Directions :: The response should consist of every line below, restated exactly, with no pictures.

##### Exercise data

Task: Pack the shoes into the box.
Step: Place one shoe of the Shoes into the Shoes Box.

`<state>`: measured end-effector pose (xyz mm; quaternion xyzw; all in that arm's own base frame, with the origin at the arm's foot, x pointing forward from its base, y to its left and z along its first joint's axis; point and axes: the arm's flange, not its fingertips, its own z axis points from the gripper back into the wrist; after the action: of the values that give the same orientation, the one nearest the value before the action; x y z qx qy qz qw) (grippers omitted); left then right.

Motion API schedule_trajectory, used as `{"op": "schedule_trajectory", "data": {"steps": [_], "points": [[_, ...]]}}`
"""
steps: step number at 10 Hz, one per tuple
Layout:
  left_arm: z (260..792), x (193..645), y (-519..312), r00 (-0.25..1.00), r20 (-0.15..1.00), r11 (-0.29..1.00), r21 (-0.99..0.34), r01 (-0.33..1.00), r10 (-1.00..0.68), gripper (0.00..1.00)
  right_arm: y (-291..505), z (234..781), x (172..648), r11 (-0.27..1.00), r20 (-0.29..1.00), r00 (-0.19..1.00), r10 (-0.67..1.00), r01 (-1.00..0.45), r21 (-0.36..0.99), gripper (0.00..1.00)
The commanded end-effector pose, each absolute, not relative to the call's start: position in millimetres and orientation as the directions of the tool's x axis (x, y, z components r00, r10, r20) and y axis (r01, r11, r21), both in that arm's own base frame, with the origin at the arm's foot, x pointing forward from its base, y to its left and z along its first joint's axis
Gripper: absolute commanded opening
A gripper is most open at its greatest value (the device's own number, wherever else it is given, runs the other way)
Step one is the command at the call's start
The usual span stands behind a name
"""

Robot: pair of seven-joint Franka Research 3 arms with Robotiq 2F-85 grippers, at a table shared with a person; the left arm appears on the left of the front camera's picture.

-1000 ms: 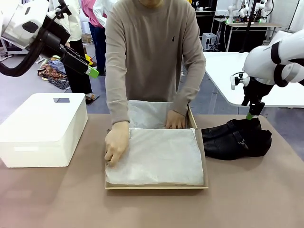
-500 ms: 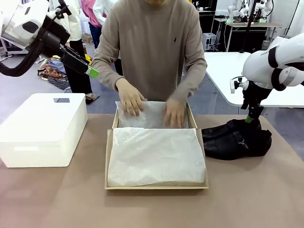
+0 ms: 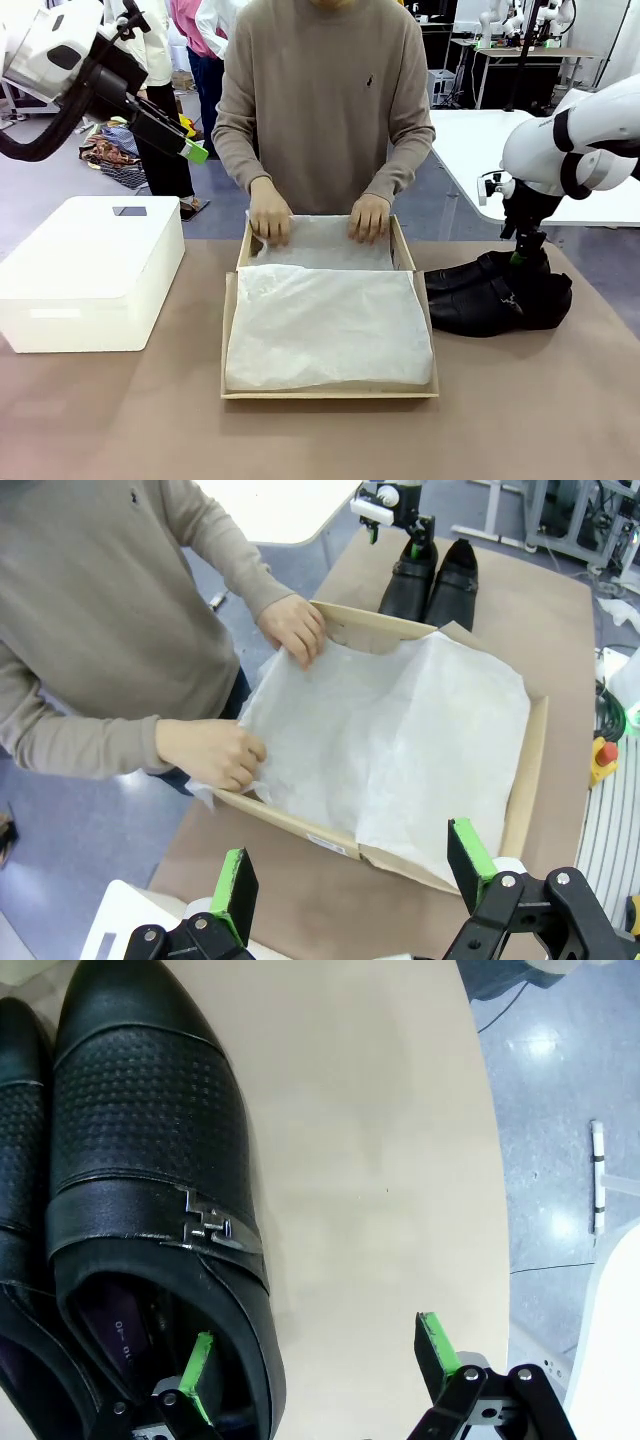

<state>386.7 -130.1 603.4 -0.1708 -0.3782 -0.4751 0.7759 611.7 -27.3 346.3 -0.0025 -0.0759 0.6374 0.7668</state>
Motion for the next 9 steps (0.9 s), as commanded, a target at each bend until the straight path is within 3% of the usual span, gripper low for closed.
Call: {"op": "schedule_trajectory", "data": {"steps": [1, 5, 9], "points": [[599.4, 387.0, -128.2, 0.242, 0.757, 0.472, 0.098, 0.876, -0.607, 1.0, -32.0, 341.5, 621.2, 0.16, 0.103, 0.15, 0.983, -0.982, -0.104, 1.0], [599.4, 387.0, -128.2, 0.242, 0.757, 0.472, 0.098, 0.876, -0.607, 1.0, -32.5, 338.2, 623.4, 0.162, 0.105, 0.155, 0.982, -0.985, -0.055, 0.96], [599.4, 387.0, -128.2, 0.242, 0.757, 0.472, 0.098, 0.876, -0.607, 1.0, -30.9, 337.6, 622.7, 0.165, 0.104, 0.162, 0.981, -0.986, -0.024, 0.23]]}}
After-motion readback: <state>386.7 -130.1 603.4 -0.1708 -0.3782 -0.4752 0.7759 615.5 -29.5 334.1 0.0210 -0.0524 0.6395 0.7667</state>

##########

Output ::
Task: Pack the shoes into the box.
Step: Place one shoe of the Shoes into the Shoes Box.

`<state>`: measured end-effector pose (xyz mm; quaternion xyzw; all in that arm's own base frame, with the origin at the arm's foot, x pointing forward from its base, y to its left and z along its first joint's axis; point and axes: the arm's flange, not its fingertips, its own z axis points from the gripper back into the wrist; after the action: of the values that give the same orientation, the one nearest the value before the action; x y z qx qy qz qw) (grippers omitted); left then right.

Motion API schedule_trajectory, used as `{"op": "schedule_trajectory", "data": {"steps": [_], "points": [[_, ...]]}}`
"""
steps: step number at 10 Hz, one per tuple
Layout:
  left_arm: z (260..792), x (193..645), y (-519..312), r00 (-0.25..1.00), r20 (-0.15..1.00), r11 (-0.29..1.00), r21 (-0.99..0.34), r01 (-0.33..1.00), r10 (-1.00..0.68), gripper (0.00..1.00)
  right_arm: y (-291..505), z (234..781), x (172..648), r11 (-0.27..1.00), r20 (-0.29..1.00), r00 (-0.19..1.00), r10 (-0.67..1.00), r01 (-1.00..0.45), r21 (-0.36..0.99), gripper (0.00..1.00)
The commanded end-effector pose, each absolute, not relative to the call's start: position in millimetres and orientation as the directions of the tool's x axis (x, y, z components r00, r10, r20) and y axis (r01, r11, r21), both in that arm's own base frame, with the origin at the arm's foot, x pointing forward from its base, y to its left and z along its first joint's axis
Gripper: absolute commanded opening
A gripper is most open at its greatest value (the device's own number, wherever else it is given, runs the other way)
Step one is the command at the call's start
The usual span stands behind a name
"""

Robot: pair of seven-joint Franka Research 3 arms with Robotiq 2F-85 grippers, at a table shared with a person; the left arm appears on the left of the front camera's picture.

-1000 ms: 
-500 ms: 
+0 ms: 

<state>386.7 -130.1 603.4 -0.1708 -0.3782 -0.4751 0.7759 611.7 -27.3 346.3 -0.0025 -0.0759 0.6374 0.7668</state>
Motion for the next 9 steps (0.9 s), as commanded, a target at each bend until the straight path is within 3% of the usual span, gripper low for closed.
Call: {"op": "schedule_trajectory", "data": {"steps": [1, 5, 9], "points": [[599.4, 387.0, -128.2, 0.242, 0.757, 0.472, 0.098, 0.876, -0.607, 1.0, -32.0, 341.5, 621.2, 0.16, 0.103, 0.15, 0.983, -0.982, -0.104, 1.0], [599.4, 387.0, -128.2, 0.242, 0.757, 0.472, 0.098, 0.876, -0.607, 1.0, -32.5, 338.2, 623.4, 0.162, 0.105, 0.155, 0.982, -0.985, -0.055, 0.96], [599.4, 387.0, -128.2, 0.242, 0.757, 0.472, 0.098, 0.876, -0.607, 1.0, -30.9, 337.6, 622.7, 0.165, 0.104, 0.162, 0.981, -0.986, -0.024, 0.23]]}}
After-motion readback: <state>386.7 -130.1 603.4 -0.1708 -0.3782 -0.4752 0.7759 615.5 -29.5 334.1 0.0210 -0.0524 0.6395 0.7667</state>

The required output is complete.